This week was very special for me, because it marked my first year living in Canada.

Every since I was little, I've always dreamt of living abroad but never actually thought that this could happen in my life. And here I am now, having lived in 4 different countries in the past 5 years, speaking 5 languages and working with something I've always loved but never considered as a career. That's something to be proud, I guess :)

One of the first things people asked me when I moved, was if I knew anything about buttertarts. I was excited to try it the first time I heard about it (because, well, BUTTER) but I have to say I usually have a hard time finding good ones.

Most buttertart recipes call for corn syrup in the filling which for me is a big no-no. I have nothing against sugar (well, obviously), but I still find it hard when it comes to use corn syrup. I'm ok with honey, I'm ok with glucose, I'm ok with inverted sugar, I'm ok with maple syrup but corn syrup always seemed a bit too much for me to use. I think that this, margarine and vegetable shortening are off bounds for me.

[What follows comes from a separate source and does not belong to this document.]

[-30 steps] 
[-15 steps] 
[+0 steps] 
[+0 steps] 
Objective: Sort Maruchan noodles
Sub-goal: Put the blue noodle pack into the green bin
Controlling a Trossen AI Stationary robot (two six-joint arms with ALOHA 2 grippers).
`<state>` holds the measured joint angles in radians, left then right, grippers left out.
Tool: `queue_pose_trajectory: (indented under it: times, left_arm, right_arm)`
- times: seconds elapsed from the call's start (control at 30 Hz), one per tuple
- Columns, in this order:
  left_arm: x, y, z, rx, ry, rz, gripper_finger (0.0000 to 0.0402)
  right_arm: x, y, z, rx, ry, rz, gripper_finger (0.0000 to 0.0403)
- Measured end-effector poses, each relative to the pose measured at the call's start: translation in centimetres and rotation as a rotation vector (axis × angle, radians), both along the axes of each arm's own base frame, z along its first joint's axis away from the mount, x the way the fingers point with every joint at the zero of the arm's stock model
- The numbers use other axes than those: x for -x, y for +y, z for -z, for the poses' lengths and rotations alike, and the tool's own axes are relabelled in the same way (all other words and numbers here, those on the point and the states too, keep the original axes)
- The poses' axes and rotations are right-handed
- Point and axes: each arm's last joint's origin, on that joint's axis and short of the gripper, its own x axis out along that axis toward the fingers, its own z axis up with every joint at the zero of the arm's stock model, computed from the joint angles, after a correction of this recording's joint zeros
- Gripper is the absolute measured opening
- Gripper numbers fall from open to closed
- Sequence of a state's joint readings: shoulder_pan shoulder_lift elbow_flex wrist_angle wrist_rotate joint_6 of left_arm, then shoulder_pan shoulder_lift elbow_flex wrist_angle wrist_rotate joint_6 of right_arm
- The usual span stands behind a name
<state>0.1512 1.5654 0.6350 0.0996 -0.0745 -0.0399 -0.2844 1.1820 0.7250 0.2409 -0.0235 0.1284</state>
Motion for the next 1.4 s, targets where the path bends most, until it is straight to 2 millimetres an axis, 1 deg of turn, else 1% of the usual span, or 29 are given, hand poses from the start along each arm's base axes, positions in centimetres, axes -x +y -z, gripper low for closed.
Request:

No surprise when I found that most buttertart dough recipes also called for margarine as well. Ugh.

So I took a look at a few recipes, and decided to change it a little bit to make it better. I find this one to be quite tasty -- I particularly like the taste that lemon juice brings to the filling.

In this one I used pecan and golden raisins because that's what I had at home (I considered throwing some walnuts as well, but decided to keep it simpler). This could go absolutely well with unsweetened coconut, macadamia nuts, walnuts or good quality chocolate chips. Use the best butter you can find, and I'm pretty sure you'll have a very nice buttertart to treat yourself!